====== Material supplied

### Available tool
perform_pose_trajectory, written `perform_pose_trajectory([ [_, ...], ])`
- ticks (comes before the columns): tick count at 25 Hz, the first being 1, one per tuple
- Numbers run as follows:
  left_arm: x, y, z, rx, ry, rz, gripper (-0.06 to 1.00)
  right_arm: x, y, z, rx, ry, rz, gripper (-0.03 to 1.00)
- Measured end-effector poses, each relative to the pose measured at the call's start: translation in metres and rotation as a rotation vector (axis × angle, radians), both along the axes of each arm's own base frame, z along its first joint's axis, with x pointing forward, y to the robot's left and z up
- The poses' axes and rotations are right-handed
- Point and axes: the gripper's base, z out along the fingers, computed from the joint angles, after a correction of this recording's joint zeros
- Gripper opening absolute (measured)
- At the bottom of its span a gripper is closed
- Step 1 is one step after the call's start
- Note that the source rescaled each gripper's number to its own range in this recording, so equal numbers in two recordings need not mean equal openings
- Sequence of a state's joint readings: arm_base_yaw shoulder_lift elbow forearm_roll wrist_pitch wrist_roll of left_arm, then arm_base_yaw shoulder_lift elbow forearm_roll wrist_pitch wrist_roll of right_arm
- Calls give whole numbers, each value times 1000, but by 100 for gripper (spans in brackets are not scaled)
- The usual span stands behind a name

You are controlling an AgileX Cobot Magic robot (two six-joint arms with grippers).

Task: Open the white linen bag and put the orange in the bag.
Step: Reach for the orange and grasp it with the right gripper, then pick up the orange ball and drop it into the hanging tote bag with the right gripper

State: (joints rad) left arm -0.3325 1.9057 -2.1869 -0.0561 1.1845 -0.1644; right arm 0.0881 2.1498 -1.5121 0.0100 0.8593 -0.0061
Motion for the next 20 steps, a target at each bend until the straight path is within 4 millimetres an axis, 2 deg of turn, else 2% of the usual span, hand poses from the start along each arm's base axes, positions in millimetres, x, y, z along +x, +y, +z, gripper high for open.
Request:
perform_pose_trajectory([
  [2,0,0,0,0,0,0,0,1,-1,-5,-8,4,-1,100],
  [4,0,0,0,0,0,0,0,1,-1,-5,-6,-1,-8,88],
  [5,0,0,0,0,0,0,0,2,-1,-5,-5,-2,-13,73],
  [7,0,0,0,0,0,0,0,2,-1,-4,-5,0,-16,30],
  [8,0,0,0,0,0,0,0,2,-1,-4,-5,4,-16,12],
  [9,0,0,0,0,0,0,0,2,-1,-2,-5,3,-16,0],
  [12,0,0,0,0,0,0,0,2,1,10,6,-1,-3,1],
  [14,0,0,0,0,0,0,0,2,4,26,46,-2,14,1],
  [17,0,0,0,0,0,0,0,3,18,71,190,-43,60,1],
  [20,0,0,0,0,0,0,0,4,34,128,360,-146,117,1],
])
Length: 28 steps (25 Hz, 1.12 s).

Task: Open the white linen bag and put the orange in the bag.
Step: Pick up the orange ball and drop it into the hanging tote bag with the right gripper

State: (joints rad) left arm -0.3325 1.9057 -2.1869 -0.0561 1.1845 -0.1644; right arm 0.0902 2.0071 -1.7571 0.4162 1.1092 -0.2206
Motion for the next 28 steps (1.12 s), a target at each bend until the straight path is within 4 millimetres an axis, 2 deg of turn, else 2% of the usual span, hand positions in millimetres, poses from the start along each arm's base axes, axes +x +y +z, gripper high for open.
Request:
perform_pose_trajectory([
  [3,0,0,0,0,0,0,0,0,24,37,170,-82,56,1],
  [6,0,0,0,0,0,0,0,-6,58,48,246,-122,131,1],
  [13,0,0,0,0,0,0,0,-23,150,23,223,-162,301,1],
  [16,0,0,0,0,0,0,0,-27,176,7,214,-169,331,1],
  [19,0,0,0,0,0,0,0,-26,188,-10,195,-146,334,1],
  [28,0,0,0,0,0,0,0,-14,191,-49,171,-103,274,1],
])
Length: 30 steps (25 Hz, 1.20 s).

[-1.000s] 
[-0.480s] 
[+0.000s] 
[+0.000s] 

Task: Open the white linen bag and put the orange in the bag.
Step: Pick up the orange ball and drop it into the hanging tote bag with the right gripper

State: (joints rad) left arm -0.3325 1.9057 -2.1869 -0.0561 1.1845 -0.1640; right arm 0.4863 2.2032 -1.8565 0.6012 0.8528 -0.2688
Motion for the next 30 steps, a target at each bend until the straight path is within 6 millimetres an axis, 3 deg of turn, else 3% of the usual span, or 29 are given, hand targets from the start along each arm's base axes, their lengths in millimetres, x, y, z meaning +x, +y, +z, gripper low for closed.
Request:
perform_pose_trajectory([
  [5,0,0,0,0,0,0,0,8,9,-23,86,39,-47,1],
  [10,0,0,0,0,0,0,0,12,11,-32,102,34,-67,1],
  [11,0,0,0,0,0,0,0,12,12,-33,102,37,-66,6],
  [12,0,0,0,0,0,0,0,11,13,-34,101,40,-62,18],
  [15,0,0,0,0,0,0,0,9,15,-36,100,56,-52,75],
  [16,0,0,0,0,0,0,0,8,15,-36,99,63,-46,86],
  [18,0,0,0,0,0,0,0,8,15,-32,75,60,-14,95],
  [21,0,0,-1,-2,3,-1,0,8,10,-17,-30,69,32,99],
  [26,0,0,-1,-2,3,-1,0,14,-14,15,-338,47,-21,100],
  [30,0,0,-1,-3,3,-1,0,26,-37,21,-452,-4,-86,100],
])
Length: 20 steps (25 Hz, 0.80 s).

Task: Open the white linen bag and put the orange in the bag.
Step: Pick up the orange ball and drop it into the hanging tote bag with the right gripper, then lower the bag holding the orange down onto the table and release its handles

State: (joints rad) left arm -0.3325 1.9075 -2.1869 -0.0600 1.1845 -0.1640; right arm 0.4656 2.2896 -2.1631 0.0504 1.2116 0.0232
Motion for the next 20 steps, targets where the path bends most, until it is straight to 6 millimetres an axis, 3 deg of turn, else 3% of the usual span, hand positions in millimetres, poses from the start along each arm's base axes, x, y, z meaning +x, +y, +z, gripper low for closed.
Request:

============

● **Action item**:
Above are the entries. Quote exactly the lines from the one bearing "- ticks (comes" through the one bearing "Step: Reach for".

● **Response box**:
- ticks (comes before the columns): tick count at 25 Hz, the first being 1, one per tuple
- Numbers run as follows:
  left_arm: x, y, z, rx, ry, rz, gripper (-0.06 to 1.00)
  right_arm: x, y, z, rx, ry, rz, gripper (-0.03 to 1.00)
- Measured end-effector poses, each relative to the pose measured at the call's start: translation in metres and rotation as a rotation vector (axis × angle, radians), both along the axes of each arm's own base frame, z along its first joint's axis, with x pointing forward, y to the robot's left and z up
- The poses' axes and rotations are right-handed
- Point and axes: the gripper's base, z out along the fingers, computed from the joint angles, after a correction of this recording's joint zeros
- Gripper opening absolute (measured)
- At the bottom of its span a gripper is closed
- Step 1 is one step after the call's start
- Note that the source rescaled each gripper's number to its own range in this recording, so equal numbers in two recordings need not mean equal openings
- Sequence of a state's joint readings: arm_base_yaw shoulder_lift elbow forearm_roll wrist_pitch wrist_roll of left_arm, then arm_base_yaw shoulder_lift elbow forearm_roll wrist_pitch wrist_roll of right_arm
- Calls give whole numbers, each value times 1000, but by 100 for gripper (spans in brackets are not scaled)
- The usual span stands behind a name

You are controlling an AgileX Cobot Magic robot (two six-joint arms with grippers).

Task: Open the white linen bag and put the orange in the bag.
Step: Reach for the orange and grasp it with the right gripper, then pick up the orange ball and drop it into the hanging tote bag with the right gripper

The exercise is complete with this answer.